The first decision for new skaters is to choose which of the two subcultures to join: rollerblading on inline skates, with the wheels in a single row, or rollerskating on quads, which have two rows of two wheels. Inline skaters tend to be sportier, as the straight line of wheels makes you speedier. If you want to get from A to B, or skate as a form of cardio, inline is the best option. Quad skates are more stable and therefore better for beginners and dancers. Personally, I’m in it for fun rather than fitness, so I have opted for quads.
“It’s harder to jam on inlines, but I have friends who do it,” says LA-based skater and dancer Kelsey Guy, who skated occasionally on inlines as a child and now rolls on quads. “Bladers and skaters definitely coexist. All wheels are welcome and we all groove out together,” she says of the scene in LA, from where she regularly posts dreamy videos of sunset skates.
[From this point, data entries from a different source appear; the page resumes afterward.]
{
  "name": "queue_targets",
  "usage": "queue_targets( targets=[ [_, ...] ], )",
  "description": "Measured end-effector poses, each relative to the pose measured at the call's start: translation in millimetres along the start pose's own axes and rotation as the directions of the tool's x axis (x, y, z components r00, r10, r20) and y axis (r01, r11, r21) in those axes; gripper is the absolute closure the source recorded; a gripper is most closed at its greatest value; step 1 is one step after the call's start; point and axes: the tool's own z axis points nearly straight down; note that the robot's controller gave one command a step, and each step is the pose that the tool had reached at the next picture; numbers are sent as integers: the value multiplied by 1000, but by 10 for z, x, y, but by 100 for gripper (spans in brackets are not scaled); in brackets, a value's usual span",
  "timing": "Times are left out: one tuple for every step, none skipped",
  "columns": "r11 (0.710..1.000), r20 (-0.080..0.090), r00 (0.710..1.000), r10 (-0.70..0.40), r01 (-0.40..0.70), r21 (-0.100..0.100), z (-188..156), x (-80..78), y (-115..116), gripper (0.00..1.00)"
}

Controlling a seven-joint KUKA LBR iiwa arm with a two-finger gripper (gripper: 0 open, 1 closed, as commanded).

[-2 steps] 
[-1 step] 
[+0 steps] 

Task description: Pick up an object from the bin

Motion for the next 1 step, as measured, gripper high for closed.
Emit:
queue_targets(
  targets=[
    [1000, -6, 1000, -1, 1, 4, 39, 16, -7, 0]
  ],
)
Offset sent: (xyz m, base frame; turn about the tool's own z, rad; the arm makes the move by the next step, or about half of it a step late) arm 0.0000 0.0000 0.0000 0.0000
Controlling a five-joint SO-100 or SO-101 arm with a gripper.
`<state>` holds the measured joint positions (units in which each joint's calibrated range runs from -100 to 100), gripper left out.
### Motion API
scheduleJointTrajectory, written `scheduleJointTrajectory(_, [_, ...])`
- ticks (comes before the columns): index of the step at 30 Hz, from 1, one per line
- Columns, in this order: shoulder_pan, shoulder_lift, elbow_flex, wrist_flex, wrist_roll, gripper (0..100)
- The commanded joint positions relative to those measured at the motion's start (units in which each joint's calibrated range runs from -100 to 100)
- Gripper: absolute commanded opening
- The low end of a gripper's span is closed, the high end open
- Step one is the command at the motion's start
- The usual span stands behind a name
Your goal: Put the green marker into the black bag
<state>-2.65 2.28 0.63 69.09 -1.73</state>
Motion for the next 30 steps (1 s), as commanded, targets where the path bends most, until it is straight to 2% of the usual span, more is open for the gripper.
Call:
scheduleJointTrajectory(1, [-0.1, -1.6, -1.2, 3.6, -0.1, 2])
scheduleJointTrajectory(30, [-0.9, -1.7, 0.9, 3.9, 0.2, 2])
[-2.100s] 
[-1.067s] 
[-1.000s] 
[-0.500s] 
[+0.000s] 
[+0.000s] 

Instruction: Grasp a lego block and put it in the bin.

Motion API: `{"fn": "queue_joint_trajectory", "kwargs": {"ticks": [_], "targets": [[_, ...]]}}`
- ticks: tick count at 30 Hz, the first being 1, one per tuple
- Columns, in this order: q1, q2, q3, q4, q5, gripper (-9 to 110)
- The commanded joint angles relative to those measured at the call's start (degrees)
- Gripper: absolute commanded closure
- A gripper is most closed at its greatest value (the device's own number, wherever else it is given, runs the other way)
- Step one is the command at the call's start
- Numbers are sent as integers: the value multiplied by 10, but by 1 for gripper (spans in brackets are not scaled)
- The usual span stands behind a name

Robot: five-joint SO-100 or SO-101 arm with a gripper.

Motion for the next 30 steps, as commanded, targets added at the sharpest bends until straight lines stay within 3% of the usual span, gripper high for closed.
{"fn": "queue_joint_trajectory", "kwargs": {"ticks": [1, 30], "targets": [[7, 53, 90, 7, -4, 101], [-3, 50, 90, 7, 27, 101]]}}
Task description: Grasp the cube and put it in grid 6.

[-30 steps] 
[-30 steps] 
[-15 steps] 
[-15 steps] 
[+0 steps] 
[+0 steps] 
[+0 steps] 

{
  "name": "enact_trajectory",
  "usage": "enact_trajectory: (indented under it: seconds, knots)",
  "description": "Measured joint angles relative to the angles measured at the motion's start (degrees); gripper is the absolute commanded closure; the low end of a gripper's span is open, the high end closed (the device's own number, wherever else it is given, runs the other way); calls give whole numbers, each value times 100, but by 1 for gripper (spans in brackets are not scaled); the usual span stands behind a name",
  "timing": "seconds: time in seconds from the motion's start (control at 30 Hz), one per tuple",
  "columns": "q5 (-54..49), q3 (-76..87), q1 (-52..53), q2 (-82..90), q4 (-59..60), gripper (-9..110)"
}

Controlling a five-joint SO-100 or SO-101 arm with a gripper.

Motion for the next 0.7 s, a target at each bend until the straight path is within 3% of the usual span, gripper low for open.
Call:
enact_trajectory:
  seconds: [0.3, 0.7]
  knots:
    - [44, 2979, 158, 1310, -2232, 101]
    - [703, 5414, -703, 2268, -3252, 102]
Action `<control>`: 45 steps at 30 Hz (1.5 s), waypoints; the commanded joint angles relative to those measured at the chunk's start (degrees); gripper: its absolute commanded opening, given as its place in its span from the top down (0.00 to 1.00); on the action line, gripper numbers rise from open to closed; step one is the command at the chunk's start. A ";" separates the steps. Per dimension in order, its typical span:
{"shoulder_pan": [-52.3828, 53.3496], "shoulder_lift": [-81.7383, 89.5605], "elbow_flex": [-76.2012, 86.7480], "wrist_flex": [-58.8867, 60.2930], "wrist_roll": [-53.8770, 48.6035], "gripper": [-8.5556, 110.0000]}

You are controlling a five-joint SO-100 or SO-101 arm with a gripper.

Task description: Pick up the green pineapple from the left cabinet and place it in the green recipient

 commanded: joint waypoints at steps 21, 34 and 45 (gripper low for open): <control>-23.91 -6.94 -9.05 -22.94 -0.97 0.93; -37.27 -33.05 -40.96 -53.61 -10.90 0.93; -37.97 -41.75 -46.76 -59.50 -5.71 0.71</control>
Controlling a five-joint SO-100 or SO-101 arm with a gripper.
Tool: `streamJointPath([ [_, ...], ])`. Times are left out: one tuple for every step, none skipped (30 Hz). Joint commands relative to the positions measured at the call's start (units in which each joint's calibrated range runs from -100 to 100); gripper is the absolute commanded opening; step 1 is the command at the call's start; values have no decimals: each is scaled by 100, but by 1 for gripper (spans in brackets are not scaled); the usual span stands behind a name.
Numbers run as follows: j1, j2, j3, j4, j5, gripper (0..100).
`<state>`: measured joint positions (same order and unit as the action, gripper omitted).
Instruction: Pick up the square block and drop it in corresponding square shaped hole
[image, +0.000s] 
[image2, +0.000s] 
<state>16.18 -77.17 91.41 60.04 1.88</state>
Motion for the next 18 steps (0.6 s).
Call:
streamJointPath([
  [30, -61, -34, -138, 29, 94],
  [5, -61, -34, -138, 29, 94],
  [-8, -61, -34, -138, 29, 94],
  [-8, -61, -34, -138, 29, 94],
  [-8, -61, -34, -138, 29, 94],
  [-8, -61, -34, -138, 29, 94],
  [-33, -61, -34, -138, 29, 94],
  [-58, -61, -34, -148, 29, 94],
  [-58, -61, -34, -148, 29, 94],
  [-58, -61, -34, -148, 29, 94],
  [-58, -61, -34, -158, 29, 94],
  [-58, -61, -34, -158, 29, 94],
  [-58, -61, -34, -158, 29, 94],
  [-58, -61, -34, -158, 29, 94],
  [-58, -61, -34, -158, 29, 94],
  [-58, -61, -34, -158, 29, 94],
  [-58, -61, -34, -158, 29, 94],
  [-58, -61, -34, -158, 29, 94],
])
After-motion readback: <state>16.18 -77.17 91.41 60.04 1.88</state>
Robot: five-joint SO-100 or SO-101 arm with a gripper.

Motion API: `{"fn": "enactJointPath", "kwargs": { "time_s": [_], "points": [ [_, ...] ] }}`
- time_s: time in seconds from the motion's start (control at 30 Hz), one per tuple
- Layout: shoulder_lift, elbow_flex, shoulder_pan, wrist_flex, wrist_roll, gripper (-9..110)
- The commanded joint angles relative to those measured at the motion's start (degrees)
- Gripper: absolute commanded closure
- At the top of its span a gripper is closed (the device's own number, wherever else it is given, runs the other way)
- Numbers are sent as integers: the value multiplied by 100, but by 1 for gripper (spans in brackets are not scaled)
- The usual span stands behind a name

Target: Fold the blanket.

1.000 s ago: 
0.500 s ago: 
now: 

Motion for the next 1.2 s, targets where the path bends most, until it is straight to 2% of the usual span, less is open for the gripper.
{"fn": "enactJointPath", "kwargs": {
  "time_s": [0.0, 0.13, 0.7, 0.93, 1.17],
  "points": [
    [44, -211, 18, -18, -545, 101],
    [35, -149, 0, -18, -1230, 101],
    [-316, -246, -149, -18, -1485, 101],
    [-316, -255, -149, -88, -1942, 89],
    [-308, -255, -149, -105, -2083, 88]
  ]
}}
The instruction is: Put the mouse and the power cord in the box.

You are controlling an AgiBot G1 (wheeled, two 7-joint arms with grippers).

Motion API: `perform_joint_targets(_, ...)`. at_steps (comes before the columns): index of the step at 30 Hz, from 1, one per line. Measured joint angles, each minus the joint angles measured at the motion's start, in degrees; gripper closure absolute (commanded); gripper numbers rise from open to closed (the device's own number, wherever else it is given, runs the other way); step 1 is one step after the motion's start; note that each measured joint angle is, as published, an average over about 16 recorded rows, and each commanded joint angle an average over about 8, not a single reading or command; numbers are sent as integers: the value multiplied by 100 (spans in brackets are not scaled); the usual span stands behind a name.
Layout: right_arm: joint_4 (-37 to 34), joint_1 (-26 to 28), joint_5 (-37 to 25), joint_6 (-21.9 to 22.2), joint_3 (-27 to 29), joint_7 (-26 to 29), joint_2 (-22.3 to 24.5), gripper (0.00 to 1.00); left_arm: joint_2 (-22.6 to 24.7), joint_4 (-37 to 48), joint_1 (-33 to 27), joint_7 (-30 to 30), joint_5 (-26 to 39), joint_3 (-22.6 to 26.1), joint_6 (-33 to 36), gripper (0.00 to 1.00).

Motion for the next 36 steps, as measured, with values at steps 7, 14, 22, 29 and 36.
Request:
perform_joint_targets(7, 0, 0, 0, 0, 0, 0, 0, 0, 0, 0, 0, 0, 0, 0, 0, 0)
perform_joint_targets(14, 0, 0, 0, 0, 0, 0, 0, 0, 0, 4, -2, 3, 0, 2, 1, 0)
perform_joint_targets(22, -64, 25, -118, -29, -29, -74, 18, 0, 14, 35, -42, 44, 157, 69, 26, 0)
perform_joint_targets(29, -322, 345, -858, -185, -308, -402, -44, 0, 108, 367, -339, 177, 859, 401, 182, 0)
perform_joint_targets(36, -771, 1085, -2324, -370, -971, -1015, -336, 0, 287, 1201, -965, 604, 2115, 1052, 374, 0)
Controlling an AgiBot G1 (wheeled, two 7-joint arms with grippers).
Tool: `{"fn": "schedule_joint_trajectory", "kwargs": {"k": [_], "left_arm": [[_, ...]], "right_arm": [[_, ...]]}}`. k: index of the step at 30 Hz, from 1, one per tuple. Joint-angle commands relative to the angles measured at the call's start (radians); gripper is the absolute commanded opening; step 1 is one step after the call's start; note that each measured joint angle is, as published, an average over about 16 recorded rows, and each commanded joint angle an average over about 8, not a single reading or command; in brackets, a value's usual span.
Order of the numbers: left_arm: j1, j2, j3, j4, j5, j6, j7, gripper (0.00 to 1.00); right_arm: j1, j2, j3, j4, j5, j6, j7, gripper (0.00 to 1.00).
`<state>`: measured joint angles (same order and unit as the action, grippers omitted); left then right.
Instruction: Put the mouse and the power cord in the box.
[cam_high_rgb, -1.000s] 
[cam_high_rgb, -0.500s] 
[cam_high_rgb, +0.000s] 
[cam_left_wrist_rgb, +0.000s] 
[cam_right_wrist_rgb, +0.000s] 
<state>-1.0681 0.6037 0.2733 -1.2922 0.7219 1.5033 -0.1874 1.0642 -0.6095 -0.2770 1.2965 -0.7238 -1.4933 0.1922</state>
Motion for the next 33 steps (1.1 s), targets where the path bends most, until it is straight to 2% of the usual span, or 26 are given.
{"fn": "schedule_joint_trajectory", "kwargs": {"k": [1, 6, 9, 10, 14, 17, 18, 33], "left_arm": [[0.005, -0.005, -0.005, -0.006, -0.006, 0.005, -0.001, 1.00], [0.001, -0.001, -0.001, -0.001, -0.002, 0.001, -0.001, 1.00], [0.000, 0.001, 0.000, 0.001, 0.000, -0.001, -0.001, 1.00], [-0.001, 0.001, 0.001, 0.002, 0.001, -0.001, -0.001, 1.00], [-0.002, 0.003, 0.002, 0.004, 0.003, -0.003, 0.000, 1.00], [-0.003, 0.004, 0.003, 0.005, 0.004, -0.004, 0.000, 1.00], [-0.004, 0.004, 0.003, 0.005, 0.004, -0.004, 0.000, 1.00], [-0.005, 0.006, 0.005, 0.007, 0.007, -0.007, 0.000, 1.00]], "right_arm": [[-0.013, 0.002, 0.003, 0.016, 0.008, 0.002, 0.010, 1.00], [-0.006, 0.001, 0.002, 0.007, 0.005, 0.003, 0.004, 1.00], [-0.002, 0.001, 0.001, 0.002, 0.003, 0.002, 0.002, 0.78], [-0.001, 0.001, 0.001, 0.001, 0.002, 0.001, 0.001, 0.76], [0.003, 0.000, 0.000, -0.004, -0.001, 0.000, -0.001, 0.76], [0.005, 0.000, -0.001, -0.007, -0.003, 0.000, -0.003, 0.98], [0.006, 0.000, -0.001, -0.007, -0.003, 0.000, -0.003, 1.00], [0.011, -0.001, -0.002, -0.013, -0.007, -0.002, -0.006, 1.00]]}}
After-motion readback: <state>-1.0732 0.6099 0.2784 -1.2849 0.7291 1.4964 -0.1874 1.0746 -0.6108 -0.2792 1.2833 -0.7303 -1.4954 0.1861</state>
She recommends California-based Moxi Skates – whose founder, Michelle Steilen, played Margot Robbie’s skate stunt double in Birds of Prey – for their comfort, and the fact that they’re designed for outdoor skating. Its suede skates come in a rainbow of colours, from poppy red to pineapple yellow and soft pink (£257). Melbourne-based Impala Skate is another brand beloved for its playful roller-disco-style designs, available in both quad and inline styles. Its vintage-style vegan leather designs in coral red and candy toned turquoise with hot-pink laces (€99.95) are particularly good fun, as are a pair of pale-pink holographic boots (€119.95) born from a collaboration with Instagram skating sensation Marawa. Impala Skates also does a good line of protective gear, including knee pads and hand shields with metal bars, allowing you to learn without fear of falling. For those who want to hit the roller disco, Moonlight Roller has a line of skates inspired by vintage roller-rink styles – its silver and black-and-grey suede styles ($249) regularly sell out.
Rookie Rollerskates does a good everyday skate. Its Artistic boots (£99.99) combine the retro aesthetic of a leather skate with sporty, ice-hockey-style chunky laces and padded ankle support, and have one of the smoothest rolls of all the skates I tried – which makes them suited to skating both indoors (around the living room) and out. Their silky glide, or lack of grip, makes them trickier for beginners, but once you’ve cracked your balance, they make for a highly elegant skate. For those looking to get fancy with their tricks, Guy recommends Jackson’s streamlined Mystique figure skate (from £114.95). “They’re so supportive. I feel really safe when working on new skills. This boot has me!”
To get The Crown’s Diana, Princess of Wales-on‑wheels look, Italian brand Roces’ sleek figure skating-inspired RC2 Roller Skates (£89.95) are ideal, and come recommended by SkatePro’s Simmons as a good-quality beginner style. For inline skaters, Simmons recommends the Roces PIC TIF Inline Skates (£169.95). With four wheels and multiple supportive ankle straps, they’re well suited for doing laps of the park in lieu of a run. As for tips in how to get your skates on? Beginners should get comfortable by skating around the house. Then, once you’re ready to start freewheeling through the park, the real fun begins. “It’s freedom on wheels,” says Guy, of why she got into the sport. “I don’t feel my age on wheels, I feel youthful and full of hope and wonder. It’s the one thing other than dance that allows me to feel bigger than my body. Talk about pure magic!”